* [INFORMATION SUPPLIED]
==================================================

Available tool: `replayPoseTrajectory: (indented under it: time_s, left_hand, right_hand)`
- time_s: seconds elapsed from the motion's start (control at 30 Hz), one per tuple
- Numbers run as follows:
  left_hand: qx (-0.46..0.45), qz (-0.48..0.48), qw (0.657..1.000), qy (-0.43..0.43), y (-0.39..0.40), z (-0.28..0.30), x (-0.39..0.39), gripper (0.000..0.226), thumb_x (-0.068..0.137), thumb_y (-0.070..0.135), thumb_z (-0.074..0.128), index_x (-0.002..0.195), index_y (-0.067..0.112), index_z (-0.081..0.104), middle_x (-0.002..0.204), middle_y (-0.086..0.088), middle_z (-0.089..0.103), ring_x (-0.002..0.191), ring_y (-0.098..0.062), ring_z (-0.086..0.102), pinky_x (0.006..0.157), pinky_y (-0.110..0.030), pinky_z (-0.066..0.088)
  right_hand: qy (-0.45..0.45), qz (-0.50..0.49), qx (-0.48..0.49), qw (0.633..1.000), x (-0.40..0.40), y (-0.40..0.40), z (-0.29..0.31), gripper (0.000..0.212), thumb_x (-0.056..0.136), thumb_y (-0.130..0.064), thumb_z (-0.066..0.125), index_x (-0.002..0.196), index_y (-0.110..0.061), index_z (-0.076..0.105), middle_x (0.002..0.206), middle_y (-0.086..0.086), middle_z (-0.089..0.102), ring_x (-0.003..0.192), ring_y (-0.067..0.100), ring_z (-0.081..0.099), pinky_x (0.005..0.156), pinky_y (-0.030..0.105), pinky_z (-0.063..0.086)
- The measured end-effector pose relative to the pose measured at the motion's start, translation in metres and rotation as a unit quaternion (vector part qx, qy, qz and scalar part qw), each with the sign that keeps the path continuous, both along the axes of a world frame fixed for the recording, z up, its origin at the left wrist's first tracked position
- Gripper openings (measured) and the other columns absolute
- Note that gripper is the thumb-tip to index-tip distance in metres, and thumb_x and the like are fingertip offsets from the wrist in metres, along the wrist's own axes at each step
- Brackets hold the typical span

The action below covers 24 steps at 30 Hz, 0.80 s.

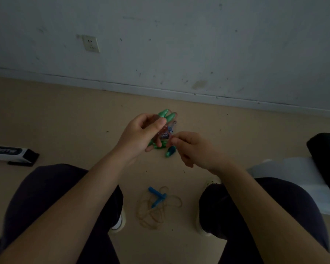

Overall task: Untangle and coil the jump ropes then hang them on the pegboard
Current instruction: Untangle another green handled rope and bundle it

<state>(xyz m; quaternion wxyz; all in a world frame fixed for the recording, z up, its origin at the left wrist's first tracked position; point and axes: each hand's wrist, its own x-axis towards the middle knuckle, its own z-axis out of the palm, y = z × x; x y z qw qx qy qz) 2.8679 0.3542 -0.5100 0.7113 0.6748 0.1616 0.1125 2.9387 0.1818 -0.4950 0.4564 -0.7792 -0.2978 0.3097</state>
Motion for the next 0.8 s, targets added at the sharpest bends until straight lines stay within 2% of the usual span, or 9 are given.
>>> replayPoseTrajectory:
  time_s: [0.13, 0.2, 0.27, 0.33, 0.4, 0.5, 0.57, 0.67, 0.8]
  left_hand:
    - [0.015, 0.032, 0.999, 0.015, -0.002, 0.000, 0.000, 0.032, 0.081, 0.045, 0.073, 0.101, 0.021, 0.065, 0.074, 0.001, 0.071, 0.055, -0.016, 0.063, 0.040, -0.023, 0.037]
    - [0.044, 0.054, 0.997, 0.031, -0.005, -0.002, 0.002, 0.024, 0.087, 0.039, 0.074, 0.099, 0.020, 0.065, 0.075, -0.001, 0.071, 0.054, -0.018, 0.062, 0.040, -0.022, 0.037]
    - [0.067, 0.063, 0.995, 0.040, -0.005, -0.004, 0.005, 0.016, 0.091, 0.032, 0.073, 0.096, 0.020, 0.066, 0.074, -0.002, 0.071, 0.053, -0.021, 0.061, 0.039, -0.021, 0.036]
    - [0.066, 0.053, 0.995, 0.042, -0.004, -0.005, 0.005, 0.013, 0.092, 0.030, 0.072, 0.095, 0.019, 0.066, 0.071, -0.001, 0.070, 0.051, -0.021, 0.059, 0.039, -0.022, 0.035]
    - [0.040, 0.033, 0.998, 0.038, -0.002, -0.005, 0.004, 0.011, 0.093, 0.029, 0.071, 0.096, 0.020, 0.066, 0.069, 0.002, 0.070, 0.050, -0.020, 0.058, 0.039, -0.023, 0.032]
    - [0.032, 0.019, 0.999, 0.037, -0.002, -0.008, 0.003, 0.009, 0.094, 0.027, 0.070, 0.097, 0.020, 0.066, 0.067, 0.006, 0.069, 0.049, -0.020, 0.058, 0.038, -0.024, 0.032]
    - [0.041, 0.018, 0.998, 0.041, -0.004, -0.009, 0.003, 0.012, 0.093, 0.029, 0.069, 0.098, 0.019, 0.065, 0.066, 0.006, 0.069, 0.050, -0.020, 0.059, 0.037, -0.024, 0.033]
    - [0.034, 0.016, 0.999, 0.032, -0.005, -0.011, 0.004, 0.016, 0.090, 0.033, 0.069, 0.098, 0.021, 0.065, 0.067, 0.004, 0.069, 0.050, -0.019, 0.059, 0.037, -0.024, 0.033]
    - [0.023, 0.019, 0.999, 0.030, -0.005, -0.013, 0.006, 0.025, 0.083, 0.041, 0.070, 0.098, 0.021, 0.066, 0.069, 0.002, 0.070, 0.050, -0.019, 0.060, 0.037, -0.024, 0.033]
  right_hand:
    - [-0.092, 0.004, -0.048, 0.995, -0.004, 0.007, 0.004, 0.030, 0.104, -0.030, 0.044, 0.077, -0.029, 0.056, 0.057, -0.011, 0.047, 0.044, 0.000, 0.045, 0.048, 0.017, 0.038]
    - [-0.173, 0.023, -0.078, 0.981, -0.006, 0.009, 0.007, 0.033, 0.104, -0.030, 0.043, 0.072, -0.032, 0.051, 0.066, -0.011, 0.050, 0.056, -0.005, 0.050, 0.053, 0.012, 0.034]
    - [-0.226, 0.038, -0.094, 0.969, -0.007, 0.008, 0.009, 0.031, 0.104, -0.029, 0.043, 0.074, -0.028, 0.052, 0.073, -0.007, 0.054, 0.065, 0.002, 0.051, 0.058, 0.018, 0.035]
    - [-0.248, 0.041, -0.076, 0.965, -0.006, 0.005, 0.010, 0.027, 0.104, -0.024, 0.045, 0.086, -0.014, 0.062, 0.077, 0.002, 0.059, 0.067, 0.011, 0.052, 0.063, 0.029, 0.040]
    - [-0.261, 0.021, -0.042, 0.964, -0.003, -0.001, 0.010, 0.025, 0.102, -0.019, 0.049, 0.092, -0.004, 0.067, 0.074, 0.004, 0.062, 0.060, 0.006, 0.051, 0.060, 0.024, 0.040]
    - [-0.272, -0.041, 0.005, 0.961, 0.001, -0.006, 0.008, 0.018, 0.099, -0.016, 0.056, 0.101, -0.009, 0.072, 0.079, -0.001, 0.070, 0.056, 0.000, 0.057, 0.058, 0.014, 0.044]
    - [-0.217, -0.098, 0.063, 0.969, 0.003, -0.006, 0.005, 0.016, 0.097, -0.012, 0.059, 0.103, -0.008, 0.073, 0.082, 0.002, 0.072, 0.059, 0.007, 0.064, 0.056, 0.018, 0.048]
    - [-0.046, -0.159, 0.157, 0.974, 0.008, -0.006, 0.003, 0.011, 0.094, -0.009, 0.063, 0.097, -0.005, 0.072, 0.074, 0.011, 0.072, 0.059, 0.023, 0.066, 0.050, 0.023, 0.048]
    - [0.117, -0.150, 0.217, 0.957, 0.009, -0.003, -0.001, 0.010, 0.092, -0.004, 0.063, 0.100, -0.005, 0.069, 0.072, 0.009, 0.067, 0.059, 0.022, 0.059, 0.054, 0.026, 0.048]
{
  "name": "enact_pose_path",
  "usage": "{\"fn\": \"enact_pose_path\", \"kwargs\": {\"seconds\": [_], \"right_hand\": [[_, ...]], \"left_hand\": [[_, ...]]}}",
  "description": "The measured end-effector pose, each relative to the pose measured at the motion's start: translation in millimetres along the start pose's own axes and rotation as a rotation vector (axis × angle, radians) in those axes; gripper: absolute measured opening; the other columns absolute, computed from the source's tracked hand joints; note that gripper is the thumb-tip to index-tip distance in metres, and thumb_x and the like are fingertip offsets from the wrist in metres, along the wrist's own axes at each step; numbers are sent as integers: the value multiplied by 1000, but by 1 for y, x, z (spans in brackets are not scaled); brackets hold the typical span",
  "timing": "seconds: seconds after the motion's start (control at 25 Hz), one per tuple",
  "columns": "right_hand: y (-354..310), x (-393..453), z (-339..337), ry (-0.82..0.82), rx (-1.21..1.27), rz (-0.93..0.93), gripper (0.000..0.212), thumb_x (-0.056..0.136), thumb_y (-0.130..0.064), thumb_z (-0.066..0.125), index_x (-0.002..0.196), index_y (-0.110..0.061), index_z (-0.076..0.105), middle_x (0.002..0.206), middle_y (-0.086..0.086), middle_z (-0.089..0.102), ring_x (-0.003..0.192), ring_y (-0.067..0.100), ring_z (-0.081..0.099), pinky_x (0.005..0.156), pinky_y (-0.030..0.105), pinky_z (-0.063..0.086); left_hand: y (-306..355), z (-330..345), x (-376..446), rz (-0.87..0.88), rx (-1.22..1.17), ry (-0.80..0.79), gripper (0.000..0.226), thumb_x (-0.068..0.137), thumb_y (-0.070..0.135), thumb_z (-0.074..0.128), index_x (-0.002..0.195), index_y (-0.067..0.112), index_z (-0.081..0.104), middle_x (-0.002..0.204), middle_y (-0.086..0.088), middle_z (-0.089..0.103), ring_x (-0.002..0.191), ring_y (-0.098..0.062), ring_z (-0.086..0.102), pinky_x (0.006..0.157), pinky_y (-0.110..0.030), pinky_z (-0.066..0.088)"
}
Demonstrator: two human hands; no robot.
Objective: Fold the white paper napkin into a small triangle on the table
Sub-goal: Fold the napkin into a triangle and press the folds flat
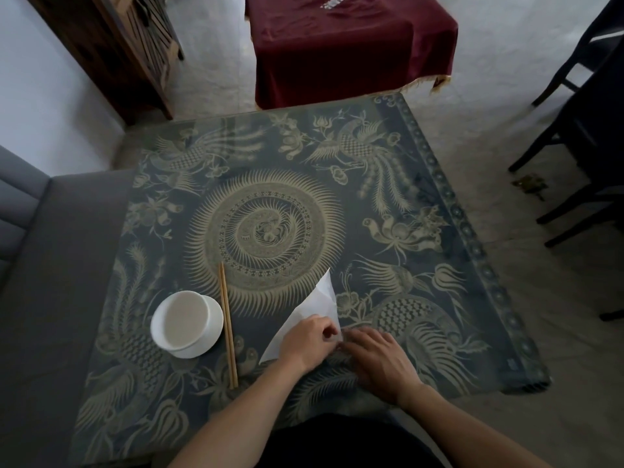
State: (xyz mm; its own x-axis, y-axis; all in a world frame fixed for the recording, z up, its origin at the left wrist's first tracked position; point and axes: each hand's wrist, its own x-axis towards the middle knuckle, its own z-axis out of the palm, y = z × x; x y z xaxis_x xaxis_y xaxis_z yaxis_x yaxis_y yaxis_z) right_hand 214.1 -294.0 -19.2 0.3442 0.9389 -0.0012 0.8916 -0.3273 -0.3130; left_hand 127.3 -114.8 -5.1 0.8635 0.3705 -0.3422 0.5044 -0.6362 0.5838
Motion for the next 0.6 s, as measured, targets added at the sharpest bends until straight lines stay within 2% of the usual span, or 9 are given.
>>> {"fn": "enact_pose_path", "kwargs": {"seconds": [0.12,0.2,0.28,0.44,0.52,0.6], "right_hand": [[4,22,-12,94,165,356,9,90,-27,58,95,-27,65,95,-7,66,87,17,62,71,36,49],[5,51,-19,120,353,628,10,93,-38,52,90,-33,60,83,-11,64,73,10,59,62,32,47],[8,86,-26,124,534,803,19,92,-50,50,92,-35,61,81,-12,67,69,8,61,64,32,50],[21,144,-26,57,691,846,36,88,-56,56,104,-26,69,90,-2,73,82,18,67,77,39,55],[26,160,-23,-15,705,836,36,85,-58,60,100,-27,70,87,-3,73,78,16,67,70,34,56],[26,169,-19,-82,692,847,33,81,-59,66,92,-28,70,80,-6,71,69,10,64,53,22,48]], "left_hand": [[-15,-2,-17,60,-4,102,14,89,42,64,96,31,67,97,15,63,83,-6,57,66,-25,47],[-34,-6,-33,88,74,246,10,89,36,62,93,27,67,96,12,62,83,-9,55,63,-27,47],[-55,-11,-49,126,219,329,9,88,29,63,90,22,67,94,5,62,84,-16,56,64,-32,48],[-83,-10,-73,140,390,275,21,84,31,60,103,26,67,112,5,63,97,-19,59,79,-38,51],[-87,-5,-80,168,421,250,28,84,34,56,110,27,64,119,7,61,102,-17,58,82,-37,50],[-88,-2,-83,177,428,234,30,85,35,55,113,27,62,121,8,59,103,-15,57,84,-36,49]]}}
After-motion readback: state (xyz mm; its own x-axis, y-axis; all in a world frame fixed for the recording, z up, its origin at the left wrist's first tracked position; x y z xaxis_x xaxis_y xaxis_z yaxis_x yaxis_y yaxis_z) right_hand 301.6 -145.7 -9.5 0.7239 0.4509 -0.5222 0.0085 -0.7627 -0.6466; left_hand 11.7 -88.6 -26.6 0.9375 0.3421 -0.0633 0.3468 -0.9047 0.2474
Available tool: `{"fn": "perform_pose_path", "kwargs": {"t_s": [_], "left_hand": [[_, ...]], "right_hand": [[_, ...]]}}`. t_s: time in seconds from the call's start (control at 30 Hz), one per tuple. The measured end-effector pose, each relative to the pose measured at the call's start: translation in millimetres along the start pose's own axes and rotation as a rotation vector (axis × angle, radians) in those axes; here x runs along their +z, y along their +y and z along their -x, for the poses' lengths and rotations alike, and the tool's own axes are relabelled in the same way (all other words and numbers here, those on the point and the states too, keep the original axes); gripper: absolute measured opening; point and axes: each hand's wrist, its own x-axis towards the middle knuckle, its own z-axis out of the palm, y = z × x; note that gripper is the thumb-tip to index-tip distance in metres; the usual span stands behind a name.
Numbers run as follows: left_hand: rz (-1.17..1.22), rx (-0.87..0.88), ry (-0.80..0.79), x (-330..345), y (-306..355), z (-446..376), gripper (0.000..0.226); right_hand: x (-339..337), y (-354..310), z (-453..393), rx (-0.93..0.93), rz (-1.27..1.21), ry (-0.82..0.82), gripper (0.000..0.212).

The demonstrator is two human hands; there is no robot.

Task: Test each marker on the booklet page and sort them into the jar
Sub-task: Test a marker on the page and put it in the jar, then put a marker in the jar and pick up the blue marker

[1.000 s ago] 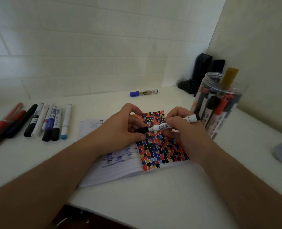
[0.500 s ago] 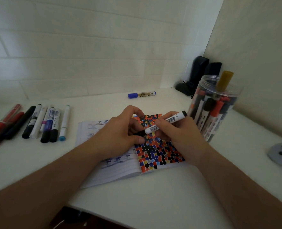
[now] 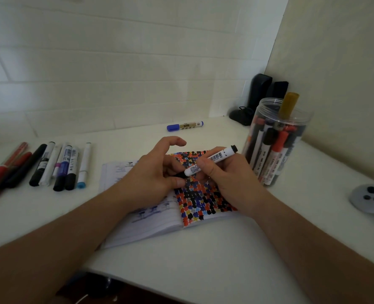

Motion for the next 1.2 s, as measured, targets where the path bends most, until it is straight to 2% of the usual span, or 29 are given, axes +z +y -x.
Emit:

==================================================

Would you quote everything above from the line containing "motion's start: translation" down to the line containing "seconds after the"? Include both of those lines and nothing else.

* [ANSWER TO THIS EXERCISE]
  "description": "The measured end-effector pose, each relative to the pose measured at the motion's start: translation in millimetres along the start pose's own axes and rotation as a rotation vector (axis × angle, radians) in those axes; gripper: absolute measured opening; the other columns absolute, computed from the source's tracked hand joints; note that gripper is the thumb-tip to index-tip distance in metres, and thumb_x and the like are fingertip offsets from the wrist in metres, along the wrist's own axes at each step; numbers are sent as integers: the value multiplied by 1000, but by 1 for y, x, z (spans in brackets are not scaled); brackets hold the typical span",
  "timing": "seconds: seconds after the motion's start (control at 25 Hz), one per tuple",

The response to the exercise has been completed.